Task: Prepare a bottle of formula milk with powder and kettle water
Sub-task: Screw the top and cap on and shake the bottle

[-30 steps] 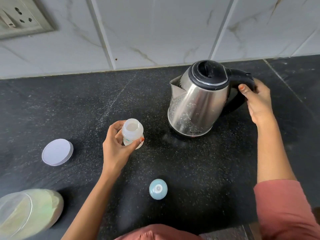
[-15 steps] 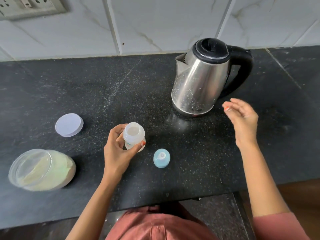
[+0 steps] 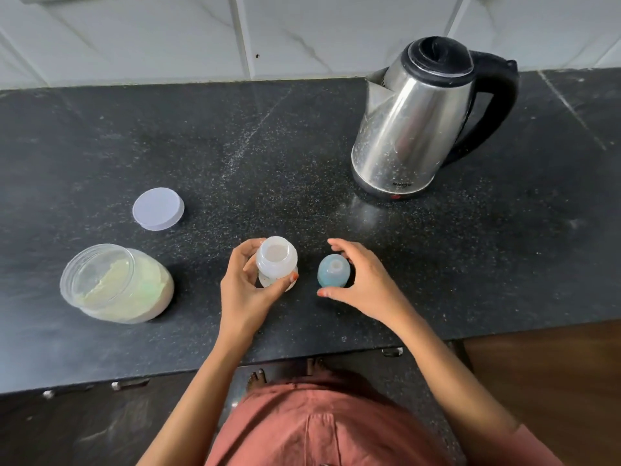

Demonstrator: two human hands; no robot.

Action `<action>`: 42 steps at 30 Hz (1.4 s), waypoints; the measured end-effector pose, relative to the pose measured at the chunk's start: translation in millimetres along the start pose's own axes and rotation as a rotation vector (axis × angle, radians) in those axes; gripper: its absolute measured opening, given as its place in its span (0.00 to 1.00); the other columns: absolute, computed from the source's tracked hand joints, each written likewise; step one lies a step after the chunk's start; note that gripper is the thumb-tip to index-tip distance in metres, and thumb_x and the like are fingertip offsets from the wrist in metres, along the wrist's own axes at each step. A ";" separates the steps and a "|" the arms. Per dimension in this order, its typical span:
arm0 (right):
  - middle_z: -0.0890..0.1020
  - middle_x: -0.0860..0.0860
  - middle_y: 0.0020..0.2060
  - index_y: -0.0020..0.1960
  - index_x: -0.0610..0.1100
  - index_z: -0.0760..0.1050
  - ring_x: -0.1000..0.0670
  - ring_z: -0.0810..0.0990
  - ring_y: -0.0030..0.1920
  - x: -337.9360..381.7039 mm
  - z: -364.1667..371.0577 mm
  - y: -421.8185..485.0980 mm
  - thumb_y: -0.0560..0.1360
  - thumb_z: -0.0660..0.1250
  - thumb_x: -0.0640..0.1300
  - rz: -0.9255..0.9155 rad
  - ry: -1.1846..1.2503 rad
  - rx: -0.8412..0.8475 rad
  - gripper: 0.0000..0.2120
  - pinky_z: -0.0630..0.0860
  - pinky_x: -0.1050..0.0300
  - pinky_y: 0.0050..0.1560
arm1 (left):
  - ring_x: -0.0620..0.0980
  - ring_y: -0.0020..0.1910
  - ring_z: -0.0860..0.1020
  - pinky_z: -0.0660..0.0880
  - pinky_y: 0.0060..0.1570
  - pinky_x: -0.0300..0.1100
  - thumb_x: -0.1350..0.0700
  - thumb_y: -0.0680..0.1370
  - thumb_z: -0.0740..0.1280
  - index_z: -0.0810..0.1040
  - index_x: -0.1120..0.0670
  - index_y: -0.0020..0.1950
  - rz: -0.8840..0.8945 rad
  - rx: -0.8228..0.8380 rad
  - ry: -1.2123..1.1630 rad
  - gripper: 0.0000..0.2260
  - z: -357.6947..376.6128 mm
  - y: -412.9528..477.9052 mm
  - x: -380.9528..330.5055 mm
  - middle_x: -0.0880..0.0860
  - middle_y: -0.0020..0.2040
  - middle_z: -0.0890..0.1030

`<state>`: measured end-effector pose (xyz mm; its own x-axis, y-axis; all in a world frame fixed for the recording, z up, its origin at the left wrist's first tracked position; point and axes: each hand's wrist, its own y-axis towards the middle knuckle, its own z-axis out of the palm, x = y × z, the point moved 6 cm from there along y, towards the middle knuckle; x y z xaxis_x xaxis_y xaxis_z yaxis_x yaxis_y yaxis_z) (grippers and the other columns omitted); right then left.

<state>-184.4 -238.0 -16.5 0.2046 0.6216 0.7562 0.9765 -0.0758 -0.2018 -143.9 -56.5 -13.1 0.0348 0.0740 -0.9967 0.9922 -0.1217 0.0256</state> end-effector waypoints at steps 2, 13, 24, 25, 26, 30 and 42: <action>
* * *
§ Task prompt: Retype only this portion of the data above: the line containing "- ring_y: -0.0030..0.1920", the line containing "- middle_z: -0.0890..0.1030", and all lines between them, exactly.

§ Your response:
  - ring_y: -0.0030..0.1920
  - x: -337.9360..381.7039 mm
  - z: -364.1667..371.0577 mm
  - y: -421.8185..485.0980 mm
  - thumb_y: -0.0560..0.1360
  - thumb_z: -0.0660..0.1250
  - thumb_x: -0.0640..0.1300
  - rz: -0.9255..0.9155 rad
  - ry: -1.1846..1.2503 rad
  - rx: -0.8412..0.8475 rad
  - gripper: 0.0000..0.2120
  - pinky_z: -0.0630..0.0860
  - pinky_x: -0.1050..0.0300
  - pinky_y: 0.0050..0.1560
arm1 (left):
  - ring_x: -0.0620..0.0980
  - ring_y: -0.0020..0.1910
  - ring_z: -0.0860..0.1020
  - pinky_z: -0.0660..0.0880
  - pinky_y: 0.0060..0.1570
  - pinky_x: -0.0300..0.1100
  - thumb_x: -0.1350..0.0700
  - thumb_y: -0.0680..0.1370
  - thumb_z: -0.0740..0.1280
  - index_z: -0.0810..0.1040
  - index_x: -0.1120..0.0670
  - index_y: -0.0020..0.1950
  - rz: -0.8840..0.8945 rad
  - rx: -0.8228..0.8380 rad
  - ry: -1.2123..1.1630 rad
  - gripper: 0.0000..0.2260
  - z: -357.6947..376.6128 mm
  - y: -412.9528..477.9052 mm
  - x: -380.9528..330.5055 mm
  - middle_x: -0.0880..0.0860
  - middle_y: -0.0020..0.2040
  - middle_z: -0.0890..0.1030

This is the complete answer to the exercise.